Alguns minutos mais tarde, Camilo apareceu no umbral da porta do quarto com uma cara de poucos amigos. Tinha uma folha impressa na mão e caminhou lentamente em minha direção.

«O que acontece? O tratamento não me cobre?» ocorreu-me perguntar, e ele, de novo, sentou-se ao meu lado.

«Victoria , tem certeza de que esse é o seu número de identificação? Você é Victoria Ventura Collins?»

«Sim, sou eu. De onde eu inventaria um nome?»

Camilo sorriu com ironia e balançou a cabeça.

«Victoria , você está morta.»

Fiquei em silêncio, processando suas palavras como se tivesse escutado mal.

«Como assim estou morta?» perguntei com um fio de voz, sentindo um calafrio percorrer minhas costas.

Camilo deslizou a folha sobre meu colo. Era uma certidão de óbito com meu nome completo, meu número de identificação, e inclusive a data exata do meu suposto falecimento: cinco meses atrás.

«Isso é impossível...» balbuciei, com a vista fixa no papel, minhas mãos tremiam ao segurá-lo.

«Segundo os registros oficiais, Victoria Ventura Collins morreu no dia em que você deu entrada aqui. Não há relatórios de sua entrada no hospital nem registros médicos prévios. Para o mundo exterior, você não existe.»

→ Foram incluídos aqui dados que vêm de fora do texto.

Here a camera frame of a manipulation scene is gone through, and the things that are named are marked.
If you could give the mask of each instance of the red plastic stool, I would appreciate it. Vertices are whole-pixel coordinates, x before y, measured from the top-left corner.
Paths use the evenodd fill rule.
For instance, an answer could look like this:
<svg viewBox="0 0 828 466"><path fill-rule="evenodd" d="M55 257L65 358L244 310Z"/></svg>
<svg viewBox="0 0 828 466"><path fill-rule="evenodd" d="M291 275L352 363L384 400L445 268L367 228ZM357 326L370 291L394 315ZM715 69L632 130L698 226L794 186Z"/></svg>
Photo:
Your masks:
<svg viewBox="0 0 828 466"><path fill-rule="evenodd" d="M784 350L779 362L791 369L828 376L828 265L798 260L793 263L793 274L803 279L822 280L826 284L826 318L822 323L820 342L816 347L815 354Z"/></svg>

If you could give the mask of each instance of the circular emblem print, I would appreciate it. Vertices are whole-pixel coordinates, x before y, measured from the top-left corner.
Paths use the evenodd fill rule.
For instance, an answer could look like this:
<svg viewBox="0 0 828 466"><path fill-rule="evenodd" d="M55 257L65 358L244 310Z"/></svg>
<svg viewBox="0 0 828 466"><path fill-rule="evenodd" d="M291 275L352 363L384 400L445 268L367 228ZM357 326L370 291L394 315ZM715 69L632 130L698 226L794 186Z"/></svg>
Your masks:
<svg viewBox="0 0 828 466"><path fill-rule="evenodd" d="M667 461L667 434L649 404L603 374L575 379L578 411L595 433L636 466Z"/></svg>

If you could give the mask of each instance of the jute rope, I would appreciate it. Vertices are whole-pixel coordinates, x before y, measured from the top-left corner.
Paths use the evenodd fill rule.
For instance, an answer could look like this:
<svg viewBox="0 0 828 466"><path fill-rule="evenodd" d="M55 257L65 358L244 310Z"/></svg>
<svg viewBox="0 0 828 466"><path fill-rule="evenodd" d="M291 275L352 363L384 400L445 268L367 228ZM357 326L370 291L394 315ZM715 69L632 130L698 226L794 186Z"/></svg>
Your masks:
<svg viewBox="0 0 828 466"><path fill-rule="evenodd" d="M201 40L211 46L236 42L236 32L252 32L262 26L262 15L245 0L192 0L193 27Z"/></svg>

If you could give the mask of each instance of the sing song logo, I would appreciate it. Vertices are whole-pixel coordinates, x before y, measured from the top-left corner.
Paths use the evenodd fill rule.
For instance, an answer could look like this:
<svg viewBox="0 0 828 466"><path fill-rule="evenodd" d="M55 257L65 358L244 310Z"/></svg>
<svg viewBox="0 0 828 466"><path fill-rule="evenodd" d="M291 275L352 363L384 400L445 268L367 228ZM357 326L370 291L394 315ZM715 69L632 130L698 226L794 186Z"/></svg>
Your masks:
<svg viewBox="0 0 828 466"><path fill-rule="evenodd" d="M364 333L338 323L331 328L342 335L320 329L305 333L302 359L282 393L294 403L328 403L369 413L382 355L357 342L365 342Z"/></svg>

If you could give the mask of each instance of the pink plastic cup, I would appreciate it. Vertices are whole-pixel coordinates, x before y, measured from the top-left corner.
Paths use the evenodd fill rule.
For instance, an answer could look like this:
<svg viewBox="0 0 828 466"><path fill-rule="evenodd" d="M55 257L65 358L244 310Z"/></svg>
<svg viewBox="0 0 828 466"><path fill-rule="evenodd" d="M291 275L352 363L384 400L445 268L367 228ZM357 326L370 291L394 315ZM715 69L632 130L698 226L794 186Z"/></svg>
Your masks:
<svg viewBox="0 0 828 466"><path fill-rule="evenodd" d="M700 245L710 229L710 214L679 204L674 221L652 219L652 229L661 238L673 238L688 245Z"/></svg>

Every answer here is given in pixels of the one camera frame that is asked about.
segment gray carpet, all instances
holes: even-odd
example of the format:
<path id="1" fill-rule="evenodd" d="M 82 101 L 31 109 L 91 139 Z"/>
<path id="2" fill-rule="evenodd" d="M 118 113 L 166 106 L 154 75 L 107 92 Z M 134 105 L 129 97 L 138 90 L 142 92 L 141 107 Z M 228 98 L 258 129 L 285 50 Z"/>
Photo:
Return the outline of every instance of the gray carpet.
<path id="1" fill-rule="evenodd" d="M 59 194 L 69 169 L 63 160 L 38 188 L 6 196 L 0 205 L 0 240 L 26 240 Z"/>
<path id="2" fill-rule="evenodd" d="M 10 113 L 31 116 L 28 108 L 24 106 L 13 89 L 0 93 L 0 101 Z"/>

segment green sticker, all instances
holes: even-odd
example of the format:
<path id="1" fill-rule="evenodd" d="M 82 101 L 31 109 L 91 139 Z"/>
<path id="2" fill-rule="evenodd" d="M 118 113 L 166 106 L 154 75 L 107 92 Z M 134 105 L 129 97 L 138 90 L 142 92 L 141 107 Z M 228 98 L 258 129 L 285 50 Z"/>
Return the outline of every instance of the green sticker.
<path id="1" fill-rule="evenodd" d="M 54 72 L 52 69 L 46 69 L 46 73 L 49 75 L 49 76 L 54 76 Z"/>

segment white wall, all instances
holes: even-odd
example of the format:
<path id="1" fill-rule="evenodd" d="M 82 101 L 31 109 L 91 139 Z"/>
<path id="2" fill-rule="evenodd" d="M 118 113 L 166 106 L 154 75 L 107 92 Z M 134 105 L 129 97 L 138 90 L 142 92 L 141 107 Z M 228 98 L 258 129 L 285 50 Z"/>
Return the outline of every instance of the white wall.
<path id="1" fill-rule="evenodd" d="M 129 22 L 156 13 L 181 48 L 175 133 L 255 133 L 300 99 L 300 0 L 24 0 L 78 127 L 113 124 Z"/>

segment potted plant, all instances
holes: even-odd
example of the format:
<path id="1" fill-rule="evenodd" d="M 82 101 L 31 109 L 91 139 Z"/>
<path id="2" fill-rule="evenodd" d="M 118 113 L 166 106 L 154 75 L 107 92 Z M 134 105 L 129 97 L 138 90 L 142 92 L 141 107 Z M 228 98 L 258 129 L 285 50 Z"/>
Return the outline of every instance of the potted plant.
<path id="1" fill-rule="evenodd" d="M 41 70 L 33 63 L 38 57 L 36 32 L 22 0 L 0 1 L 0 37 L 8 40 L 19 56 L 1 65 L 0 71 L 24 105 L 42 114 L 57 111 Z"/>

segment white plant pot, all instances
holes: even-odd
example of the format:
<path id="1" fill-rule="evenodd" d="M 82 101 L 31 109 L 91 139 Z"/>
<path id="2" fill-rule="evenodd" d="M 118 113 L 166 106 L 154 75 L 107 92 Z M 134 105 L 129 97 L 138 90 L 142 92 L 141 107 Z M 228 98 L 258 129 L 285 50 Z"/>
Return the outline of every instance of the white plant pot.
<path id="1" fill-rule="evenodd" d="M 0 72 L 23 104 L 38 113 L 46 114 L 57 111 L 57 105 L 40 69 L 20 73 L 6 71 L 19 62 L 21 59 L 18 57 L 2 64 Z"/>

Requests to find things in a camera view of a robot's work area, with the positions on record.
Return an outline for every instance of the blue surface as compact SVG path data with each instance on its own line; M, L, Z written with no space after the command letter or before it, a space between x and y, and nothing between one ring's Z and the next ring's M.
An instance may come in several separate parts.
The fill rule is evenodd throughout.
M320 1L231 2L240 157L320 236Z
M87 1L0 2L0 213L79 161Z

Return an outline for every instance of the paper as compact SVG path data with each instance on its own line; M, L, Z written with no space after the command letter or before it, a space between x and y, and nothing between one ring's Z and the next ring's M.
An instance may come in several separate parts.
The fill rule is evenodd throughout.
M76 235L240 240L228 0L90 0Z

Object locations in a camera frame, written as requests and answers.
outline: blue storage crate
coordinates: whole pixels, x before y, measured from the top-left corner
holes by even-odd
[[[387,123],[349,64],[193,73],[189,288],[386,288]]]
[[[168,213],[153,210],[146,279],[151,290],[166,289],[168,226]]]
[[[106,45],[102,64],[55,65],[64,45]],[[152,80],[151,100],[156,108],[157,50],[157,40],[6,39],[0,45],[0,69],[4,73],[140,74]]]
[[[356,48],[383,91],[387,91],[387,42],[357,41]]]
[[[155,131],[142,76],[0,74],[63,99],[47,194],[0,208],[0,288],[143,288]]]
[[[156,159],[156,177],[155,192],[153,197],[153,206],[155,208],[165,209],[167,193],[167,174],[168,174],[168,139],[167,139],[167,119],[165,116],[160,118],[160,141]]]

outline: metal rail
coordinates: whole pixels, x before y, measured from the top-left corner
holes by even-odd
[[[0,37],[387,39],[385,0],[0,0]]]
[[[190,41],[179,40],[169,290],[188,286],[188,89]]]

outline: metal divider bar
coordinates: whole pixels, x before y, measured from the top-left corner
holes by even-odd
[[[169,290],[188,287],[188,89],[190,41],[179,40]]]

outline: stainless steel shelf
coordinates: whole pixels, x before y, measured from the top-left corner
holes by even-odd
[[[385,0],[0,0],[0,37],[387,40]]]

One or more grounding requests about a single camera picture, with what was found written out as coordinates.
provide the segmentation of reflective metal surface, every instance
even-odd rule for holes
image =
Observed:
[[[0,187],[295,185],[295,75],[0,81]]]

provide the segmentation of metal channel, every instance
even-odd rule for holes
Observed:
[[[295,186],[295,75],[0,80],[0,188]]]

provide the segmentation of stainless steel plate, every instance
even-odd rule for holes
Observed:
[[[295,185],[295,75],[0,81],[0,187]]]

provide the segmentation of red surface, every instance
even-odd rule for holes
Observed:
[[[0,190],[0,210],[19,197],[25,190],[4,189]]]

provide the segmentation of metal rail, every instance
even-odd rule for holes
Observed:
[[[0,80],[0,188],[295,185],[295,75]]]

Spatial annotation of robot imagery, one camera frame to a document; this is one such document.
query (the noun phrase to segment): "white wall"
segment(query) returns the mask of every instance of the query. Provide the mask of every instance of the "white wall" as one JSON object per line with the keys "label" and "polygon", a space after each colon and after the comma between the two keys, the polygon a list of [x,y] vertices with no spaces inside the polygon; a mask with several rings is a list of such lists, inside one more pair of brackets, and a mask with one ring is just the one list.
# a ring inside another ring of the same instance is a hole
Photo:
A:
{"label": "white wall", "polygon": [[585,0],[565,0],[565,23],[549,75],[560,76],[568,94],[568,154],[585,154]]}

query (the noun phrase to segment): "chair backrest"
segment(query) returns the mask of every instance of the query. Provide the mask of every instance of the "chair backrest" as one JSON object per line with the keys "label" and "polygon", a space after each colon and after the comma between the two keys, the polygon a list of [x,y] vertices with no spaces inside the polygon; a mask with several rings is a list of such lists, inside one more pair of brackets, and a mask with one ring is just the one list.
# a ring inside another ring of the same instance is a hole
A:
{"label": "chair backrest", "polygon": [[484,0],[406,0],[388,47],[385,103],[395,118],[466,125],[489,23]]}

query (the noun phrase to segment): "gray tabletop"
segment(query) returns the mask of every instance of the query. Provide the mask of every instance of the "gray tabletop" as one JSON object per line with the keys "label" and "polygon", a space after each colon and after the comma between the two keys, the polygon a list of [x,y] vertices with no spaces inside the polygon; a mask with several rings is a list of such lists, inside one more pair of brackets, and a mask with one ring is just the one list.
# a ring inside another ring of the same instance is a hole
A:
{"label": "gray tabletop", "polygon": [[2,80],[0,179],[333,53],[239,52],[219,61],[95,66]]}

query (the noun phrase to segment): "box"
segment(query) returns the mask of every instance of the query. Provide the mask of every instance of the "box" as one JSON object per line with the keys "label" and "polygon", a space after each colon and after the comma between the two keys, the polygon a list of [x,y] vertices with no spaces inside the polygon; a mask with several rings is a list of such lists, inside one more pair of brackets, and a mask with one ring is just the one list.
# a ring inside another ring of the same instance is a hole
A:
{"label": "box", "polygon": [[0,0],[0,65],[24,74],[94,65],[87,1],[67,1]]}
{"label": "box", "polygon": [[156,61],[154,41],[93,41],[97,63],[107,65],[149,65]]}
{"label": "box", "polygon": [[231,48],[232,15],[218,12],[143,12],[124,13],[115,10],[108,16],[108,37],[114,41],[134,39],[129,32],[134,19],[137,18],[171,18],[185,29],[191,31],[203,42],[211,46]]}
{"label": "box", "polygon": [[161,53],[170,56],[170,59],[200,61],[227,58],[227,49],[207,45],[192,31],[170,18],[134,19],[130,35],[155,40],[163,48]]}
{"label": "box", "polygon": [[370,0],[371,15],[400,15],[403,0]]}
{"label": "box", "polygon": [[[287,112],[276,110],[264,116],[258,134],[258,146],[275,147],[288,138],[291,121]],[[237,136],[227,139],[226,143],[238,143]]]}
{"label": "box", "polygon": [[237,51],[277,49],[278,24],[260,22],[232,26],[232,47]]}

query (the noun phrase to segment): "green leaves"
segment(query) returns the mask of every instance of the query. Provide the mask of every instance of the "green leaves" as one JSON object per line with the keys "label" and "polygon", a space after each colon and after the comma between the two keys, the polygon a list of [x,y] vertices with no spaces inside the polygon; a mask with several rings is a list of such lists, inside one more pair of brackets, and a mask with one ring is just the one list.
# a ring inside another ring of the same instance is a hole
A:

O coração começou a me bater com força, incrédula pelo que Camilo dizia. Era um pesadelo. Como podia estar morta se claramente estava respirando, falando, sentindo?

«Camilo, isso tem que ser um erro. Eu... tenho uma filha. Tenho uma família. Eu sou Victoria Ventura Collins.»

Ele me sustentou o olhar, compassivo, parecia que era a única coisa que eu tinha no mundo.

«Isso é o que vamos descobrir, Victoria . Mas você deve se preparar, porque o que quer que tenha acontecido com você... não foi um simples acidente.»

Agarrei-me à folha, sentindo que o peso do papel era o mesmo que o da minha própria existência cambaleante. Eu estava viva, mas ao mesmo tempo... oficialmente morta. O que significava isso para mim? E para minha filha?